• [PROBLEM DETAILS] Transcribe the listing below in its entirety, exactly.

• [RAW DATA]
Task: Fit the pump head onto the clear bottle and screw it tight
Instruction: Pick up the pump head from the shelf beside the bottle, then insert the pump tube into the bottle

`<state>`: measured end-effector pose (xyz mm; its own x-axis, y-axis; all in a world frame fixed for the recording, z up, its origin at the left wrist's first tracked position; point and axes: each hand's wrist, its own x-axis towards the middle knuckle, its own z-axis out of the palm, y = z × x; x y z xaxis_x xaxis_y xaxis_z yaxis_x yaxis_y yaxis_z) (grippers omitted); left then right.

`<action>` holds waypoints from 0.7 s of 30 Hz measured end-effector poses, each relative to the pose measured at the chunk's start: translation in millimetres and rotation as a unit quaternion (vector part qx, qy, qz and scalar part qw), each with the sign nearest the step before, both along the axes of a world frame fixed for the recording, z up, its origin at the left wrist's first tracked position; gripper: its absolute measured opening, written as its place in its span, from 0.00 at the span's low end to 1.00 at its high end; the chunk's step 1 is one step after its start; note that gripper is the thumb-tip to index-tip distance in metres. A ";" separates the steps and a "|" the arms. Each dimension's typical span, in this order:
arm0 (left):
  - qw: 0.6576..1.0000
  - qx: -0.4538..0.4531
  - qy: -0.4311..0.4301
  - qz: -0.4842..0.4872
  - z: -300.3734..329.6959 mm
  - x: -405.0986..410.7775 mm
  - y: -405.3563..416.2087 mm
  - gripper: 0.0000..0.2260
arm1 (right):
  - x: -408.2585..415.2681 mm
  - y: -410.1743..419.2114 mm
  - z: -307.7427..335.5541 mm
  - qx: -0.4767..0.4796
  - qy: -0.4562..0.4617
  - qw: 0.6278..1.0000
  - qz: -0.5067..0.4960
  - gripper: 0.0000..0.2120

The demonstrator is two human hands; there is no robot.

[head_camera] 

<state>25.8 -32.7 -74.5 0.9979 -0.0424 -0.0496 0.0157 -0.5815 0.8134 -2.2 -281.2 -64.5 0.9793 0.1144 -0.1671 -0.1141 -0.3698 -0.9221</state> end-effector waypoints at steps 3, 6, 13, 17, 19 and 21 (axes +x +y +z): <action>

• [SOLUTION TO THIS PROBLEM]
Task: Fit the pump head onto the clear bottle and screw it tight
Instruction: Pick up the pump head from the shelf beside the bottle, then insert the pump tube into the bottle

`<state>`: measured end-effector pose (xyz mm; its own x-axis, y-axis; all in a world frame fixed for the recording, z up, its origin at the left wrist's first tracked position; point and axes: each hand's wrist, its own x-axis towards the middle knuckle, its own z-axis out of the palm, y = z × x; x y z xaxis_x xaxis_y xaxis_z yaxis_x yaxis_y yaxis_z) (grippers omitted); left then right.

`<action>` holds waypoints from 0.7 s of 30 Hz measured end-effector poses, each relative to the pose measured at the chunk's start: translation in millimetres and rotation as a unit quaternion (vector part qx, qy, qz and scalar part qw), each with the sign nearest the step before, both along the axes of a world frame fixed for the recording, z up, its origin at the left wrist's first tracked position; gripper: its absolute measured opening, written as its place in its span, from 0.00 at the span's low end to 1.00 at its high end; the chunk's step 1 is one step after its start; note that gripper is the thumb-tip to index-tip distance in metres. A ";" separates the steps and a "|" the arms. Each dimension's typical span, in this order:
arm0 (left):
  - qw: 0.6576..1.0000
  - qx: -0.4538..0.4531
  - qy: -0.4311..0.4301
  - qz: -0.4842..0.4872
  - z: -300.3734..329.6959 mm
  - x: -405.0986..410.7775 mm
  - y: -405.3563..416.2087 mm
  - gripper: 0.0000..0.2260
arm1 (right):
  - x: -408.2585..415.2681 mm
  - y: -410.1743..419.2114 mm
  - z: -307.7427..335.5541 mm
  - qx: -0.4767..0.4796
  - qy: -0.4562..0.4617
  - qw: 0.6278..1.0000
  - qz: -0.5067..0.4960
  - gripper: 0.0000..0.2120

The demonstrator is two human hands; there is no robot.

[head_camera] 

<state>25.8 -32.7 -74.5 0.9979 -0.0424 -0.0496 0.0157 -0.5815 0.8134 -2.2 -281.2 -64.5 0.9793 0.1144 -0.1671 -0.1141 -0.3698 -0.9221</state> end-effector waypoints at steps 3, 6, 13, 17, 19 and 21 (axes +x +y +z): <action>

The given output is complete.